§ Problem requirements
Output exactly the lines below, starting with the line that has "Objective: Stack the" and going on through the line that has "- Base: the", both included, and no other lines.

■ ■ ■ ■

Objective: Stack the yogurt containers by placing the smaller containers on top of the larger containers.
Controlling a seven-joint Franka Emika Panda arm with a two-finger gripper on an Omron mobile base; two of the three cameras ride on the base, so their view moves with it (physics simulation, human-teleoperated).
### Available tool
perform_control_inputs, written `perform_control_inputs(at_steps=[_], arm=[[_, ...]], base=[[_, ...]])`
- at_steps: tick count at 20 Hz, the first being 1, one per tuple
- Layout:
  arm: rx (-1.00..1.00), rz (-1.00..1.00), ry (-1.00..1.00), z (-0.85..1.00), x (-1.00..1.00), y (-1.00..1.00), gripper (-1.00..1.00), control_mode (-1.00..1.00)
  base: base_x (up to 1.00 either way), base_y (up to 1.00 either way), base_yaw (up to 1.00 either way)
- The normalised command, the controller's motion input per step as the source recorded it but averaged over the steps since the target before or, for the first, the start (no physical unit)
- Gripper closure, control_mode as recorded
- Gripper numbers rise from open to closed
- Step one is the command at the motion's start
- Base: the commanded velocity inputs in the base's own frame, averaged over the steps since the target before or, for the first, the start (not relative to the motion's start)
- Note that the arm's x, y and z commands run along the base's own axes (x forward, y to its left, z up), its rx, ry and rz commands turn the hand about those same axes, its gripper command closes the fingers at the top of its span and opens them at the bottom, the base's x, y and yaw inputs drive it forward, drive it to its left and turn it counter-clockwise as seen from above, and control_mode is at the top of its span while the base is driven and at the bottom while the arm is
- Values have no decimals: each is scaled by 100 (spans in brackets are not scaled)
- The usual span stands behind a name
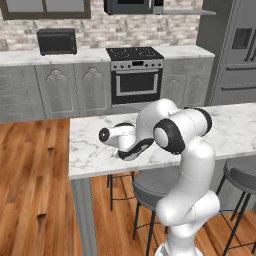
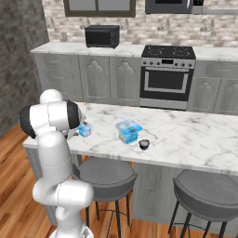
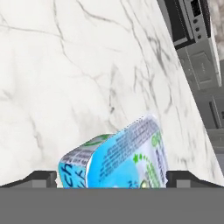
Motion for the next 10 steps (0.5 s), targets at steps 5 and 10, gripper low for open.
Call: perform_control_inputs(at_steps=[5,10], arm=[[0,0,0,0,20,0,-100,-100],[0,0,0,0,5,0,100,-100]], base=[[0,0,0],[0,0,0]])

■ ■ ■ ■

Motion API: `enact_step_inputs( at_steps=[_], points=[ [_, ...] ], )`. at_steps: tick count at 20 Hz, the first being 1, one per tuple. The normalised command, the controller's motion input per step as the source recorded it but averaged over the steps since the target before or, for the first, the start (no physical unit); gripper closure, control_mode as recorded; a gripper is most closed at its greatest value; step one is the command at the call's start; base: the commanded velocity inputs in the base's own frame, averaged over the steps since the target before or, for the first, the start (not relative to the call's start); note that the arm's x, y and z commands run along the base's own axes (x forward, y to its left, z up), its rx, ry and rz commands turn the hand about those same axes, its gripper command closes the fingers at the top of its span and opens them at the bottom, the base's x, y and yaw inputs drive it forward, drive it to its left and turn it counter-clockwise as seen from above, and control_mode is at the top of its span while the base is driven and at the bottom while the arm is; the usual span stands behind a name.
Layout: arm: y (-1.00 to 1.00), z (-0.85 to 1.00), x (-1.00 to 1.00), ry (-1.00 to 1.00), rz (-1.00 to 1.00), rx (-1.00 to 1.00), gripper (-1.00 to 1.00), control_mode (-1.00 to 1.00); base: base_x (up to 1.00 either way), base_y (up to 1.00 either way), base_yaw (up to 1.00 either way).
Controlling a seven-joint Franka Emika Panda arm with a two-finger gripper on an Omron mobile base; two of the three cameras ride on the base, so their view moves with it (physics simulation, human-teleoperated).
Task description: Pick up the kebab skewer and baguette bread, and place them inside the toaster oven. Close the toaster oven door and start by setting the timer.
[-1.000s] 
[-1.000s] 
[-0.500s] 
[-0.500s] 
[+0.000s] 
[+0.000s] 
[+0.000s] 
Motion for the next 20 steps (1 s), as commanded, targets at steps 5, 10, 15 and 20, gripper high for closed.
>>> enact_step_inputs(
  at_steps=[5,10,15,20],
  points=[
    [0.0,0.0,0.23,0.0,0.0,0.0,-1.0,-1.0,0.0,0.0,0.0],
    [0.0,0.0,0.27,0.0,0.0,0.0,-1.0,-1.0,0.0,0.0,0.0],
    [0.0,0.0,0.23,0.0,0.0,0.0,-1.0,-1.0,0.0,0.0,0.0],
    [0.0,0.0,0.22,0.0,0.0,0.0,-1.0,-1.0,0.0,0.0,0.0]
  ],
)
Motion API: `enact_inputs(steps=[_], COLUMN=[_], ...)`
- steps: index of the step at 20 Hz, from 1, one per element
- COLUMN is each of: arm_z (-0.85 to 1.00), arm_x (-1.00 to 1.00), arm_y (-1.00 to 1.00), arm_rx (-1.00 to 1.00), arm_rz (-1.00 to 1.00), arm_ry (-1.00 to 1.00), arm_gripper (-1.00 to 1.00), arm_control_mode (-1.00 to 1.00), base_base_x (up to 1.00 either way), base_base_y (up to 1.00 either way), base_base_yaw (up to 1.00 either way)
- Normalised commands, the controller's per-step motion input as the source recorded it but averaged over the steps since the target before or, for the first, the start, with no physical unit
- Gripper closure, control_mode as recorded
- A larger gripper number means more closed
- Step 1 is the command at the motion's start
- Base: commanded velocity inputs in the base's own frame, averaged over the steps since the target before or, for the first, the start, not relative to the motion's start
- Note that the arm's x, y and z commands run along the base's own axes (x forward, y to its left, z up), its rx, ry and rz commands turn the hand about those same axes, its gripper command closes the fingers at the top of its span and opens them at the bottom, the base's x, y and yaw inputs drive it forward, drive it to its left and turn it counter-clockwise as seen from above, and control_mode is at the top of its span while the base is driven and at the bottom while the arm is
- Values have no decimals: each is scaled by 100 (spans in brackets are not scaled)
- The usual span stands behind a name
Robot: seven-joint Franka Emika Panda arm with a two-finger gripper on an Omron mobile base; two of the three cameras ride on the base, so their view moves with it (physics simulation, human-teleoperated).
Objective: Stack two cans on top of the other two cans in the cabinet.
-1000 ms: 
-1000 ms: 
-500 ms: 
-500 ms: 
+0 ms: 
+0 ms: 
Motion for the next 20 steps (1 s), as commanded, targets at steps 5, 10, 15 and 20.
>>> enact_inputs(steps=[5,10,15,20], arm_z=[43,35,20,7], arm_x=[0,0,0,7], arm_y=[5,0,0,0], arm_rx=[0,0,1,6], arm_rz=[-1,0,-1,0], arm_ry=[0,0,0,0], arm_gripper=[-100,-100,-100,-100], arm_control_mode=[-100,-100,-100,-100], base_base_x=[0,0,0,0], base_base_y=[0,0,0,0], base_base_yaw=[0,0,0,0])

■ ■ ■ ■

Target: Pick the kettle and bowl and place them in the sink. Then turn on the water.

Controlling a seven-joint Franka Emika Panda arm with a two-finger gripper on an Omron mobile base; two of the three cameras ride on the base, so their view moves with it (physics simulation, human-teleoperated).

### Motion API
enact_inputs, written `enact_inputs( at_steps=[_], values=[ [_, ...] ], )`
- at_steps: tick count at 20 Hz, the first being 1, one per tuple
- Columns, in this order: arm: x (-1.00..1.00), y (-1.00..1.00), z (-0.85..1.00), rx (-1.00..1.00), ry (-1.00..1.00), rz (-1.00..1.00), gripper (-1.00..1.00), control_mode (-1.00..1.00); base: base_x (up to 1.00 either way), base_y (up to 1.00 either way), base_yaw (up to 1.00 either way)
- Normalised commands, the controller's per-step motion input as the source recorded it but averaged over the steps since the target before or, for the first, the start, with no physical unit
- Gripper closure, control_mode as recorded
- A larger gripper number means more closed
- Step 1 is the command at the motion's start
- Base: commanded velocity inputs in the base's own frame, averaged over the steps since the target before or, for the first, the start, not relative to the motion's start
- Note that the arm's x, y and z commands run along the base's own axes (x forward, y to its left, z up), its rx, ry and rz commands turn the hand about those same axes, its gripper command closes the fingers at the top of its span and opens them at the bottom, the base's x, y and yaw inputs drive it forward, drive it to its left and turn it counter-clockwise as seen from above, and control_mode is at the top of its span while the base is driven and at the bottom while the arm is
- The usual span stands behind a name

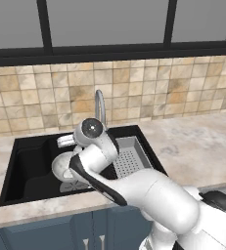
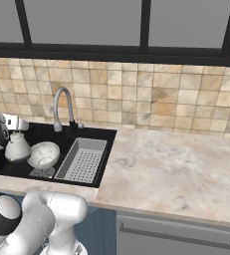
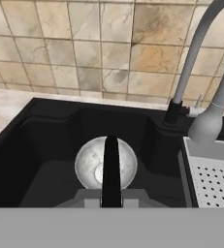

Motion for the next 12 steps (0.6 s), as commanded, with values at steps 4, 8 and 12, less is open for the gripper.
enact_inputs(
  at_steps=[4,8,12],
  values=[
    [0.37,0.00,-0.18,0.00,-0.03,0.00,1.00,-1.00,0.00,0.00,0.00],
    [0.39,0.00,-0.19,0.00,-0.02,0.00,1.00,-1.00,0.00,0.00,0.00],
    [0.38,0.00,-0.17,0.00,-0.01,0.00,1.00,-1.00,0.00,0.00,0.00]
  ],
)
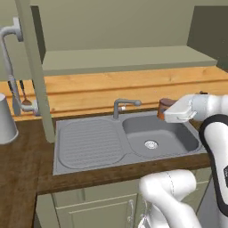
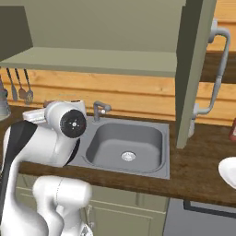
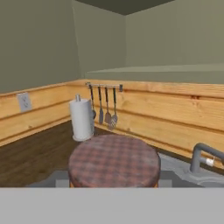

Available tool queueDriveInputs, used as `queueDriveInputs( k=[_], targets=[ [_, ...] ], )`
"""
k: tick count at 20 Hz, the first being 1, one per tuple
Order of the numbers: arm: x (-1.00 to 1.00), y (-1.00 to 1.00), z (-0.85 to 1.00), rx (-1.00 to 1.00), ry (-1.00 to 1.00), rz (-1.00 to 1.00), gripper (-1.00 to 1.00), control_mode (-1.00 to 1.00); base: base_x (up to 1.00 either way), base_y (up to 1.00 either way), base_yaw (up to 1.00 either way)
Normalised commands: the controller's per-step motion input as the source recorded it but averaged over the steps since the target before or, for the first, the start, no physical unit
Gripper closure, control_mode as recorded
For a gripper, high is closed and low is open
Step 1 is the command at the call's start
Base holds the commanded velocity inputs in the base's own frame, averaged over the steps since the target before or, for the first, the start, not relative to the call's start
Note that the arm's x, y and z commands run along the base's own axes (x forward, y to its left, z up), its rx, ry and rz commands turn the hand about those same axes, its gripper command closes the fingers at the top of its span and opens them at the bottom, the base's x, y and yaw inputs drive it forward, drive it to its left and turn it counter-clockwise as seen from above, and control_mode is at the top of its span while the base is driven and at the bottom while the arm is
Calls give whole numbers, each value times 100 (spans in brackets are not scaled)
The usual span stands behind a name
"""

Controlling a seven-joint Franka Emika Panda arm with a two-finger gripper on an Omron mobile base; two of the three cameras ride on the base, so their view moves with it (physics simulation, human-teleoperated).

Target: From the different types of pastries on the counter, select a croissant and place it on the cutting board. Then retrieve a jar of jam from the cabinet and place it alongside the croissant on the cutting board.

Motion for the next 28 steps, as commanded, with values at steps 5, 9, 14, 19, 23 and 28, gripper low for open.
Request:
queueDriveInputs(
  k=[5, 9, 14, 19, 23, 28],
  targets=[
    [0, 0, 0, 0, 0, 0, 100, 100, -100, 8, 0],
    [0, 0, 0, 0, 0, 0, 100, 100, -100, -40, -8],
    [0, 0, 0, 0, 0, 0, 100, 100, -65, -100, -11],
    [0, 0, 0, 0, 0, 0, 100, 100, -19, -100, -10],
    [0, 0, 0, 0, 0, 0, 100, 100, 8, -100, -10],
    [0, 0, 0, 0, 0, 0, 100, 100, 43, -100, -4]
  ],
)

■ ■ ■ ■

§ Task result
Objective: Stack the yogurt containers by placing the smaller containers on top of the larger containers.
Controlling a seven-joint Franka Emika Panda arm with a two-finger gripper on an Omron mobile base; two of the three cameras ride on the base, so their view moves with it (physics simulation, human-teleoperated).
### Available tool
perform_control_inputs, written `perform_control_inputs(at_steps=[_], arm=[[_, ...]], base=[[_, ...]])`
- at_steps: tick count at 20 Hz, the first being 1, one per tuple
- Layout:
  arm: rx (-1.00..1.00), rz (-1.00..1.00), ry (-1.00..1.00), z (-0.85..1.00), x (-1.00..1.00), y (-1.00..1.00), gripper (-1.00..1.00), control_mode (-1.00..1.00)
  base: base_x (up to 1.00 either way), base_y (up to 1.00 either way), base_yaw (up to 1.00 either way)
- The normalised command, the controller's motion input per step as the source recorded it but averaged over the steps since the target before or, for the first, the start (no physical unit)
- Gripper closure, control_mode as recorded
- Gripper numbers rise from open to closed
- Step one is the command at the motion's start
- Base: the commanded velocity inputs in the base's own frame, averaged over the steps since the target before or, for the first, the start (not relative to the motion's start)

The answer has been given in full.